A empresa contratante é a maior responsável pelo cumprimento dessa norma, sob pena de ser processada na justiça trabalhista e até ter sua licença de funcionamento suspensa. Portanto, é imprescindível que a instituição garanta não só o cumprimento das normativas relacionadas às atividades laborais de risco em questão, como também forneça o equipamento de proteção correto e de qualidade aos seus funcionários.

 

 

 

É necessário que todo o pessoal esteja devidamente capacitado de acordo com a NR-35, e que realize treinamentos periódicos de reciclagem. Os superiores à frente da empresa devem se certificar de que toda a documentação legal exigida esteja em dia, envolvendo trabalhadores e atividades da organização. E por fim, é preciso que todos estejam alinhados em relação ao cumprimento das medidas de segurança.

 

Demais normativas gerais podem ser listadas:

 

  • NR-06: Trata dos Equipamentos de Proteção Individual (EPI).

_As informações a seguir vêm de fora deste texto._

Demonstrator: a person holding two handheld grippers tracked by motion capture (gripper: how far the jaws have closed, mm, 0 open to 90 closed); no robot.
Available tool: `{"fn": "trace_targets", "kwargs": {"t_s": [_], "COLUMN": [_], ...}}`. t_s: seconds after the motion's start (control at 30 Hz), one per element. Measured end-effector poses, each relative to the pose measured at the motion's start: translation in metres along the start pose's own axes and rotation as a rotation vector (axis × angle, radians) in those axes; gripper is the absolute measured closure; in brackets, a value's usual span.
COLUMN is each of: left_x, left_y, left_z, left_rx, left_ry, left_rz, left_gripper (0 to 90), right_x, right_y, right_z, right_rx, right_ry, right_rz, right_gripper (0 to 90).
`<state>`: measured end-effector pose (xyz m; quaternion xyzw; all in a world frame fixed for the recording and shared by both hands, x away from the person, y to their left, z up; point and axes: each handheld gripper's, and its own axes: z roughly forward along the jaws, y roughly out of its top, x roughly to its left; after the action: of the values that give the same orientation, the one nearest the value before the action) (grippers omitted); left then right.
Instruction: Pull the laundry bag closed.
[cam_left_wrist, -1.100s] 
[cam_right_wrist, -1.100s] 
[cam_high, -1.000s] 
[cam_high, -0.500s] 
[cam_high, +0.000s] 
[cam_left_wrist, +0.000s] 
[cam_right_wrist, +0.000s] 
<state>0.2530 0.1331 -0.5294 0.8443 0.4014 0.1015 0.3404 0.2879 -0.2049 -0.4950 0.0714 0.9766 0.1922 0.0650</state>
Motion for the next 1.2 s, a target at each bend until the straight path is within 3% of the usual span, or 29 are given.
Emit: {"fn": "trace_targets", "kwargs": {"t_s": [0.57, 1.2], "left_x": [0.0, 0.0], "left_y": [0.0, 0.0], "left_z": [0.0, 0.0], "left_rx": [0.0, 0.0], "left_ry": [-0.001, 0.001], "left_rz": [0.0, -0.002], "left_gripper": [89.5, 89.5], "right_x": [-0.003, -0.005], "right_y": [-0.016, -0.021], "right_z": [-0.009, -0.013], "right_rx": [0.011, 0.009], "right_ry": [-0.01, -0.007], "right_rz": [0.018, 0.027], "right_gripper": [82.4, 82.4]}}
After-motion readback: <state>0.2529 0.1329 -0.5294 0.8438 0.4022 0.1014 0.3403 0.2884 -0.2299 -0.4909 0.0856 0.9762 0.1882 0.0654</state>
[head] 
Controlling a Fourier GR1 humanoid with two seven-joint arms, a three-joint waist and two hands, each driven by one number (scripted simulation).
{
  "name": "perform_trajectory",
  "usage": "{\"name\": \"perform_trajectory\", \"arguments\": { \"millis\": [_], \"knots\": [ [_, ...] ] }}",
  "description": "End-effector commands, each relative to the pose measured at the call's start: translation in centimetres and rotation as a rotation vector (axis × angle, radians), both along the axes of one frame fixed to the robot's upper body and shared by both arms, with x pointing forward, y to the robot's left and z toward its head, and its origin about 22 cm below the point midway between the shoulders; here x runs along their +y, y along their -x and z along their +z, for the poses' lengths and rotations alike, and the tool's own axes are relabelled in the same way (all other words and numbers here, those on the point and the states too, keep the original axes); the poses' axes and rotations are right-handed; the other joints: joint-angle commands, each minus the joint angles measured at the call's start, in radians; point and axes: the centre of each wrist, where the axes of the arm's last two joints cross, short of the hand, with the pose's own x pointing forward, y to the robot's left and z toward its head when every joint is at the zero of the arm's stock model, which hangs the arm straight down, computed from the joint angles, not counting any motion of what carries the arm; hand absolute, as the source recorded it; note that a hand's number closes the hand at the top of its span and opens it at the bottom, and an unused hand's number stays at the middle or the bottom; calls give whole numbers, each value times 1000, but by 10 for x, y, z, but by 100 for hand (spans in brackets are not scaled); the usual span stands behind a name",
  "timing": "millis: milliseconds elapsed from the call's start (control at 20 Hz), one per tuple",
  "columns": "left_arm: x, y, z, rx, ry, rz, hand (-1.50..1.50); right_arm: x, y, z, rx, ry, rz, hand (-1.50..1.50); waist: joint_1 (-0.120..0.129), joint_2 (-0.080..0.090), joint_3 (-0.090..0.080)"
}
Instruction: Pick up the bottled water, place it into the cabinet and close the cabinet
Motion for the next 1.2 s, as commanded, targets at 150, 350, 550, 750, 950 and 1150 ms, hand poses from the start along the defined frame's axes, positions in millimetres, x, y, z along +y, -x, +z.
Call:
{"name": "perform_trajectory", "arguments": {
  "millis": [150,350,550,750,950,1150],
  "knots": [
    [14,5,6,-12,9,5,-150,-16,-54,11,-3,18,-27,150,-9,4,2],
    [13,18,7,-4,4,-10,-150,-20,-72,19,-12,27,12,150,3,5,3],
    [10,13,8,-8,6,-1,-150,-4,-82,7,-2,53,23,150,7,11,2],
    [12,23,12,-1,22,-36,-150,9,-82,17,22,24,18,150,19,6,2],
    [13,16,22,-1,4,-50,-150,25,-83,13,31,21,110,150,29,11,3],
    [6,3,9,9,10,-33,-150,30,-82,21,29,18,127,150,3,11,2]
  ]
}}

Essa norma orienta sobre todo dispositivo ou produto que deve ser utilizado durante a atividade com fins de proteção e segurança individual do trabalhador;

 

  • NR-07: Estabelece o Programa de Controle Médico de Saúde Ocupacional (PCMSO), ou seja, trata da obrigatoriedade de uma implementação de um programa que vise promoção, preservação da saúde, rastreamento e diagnóstico precoces de doenças ou problemas físicos adquiridos durante as atividades laborais;

 

  • NR-09: Regulamenta o Programa de Prevenção de Riscos Ambientais (PPRA), que determina a elaboração e implementação de um programa com o objetivo de preservar a saúde dos trabalhadores juntamente com o controle da incidência de riscos ambientais, visando a proteção do meio ambiente e recursos naturais.

 

  • NR-18: Trata das Condições e Meio Ambiente de Trabalho na Indústria da Construção, abrangendo diretrizes de ordem administrativa, incluindo planejamento e organização dentro da instituição. Essas normativas têm o objetivo de implementar medidas de controle e sistemas preventivos de segurança nos processos e situações relacionadas às atividades laborais e ao meio ambiente no âmbito da construção civil. De modo geral, a NR-18 se preocupa em trazer as melhores condições de segurança ao colaborador e ao meio ambiente, visando dirimir os riscos do trabalho em altura.

 

  • NR-34: Condições e Meio Ambiente de Trabalho na Indústria da Construção e Reparação Naval. Trata de nove procedimentos necessários às atividades laborais executadas em estaleiros, que são: trabalho a quente; montagem e desmontagem de andaimes; pintura; jateamento e hidrojateamento; movimentações de carga; instalações elétricas provisórias; trabalhos em altura; utilização de radionuclídeos e gamagrafia; máquinas portáteis rotativas.

 

É necessário que haja averiguação constante dos equipamentos de segurança para que os colaboradores desempenhem suas atividades de forma segura durante todo o período de trabalho. Também faz parte do processo a realização de cursos e treinamentos de capacitação periódicos, bem como a manutenção de conversas diárias com os trabalhadores, reforçando a importância das normas de segurança e do uso correto dos equipamentos de proteção individual.

 

 

Quais atribuições do empregado no trabalho em altura?

 

  • Conhecer e cumprir as normas da NR-35;
  • Colaborar na implementação das regras;
  • Mediante constatação de riscos, interromper as atividades e comunicar de imediato o superior;
  • Preocupar-se com a integridade e saúde do coletivo;
  • Cumprir os treinamentos necessários e solicitados.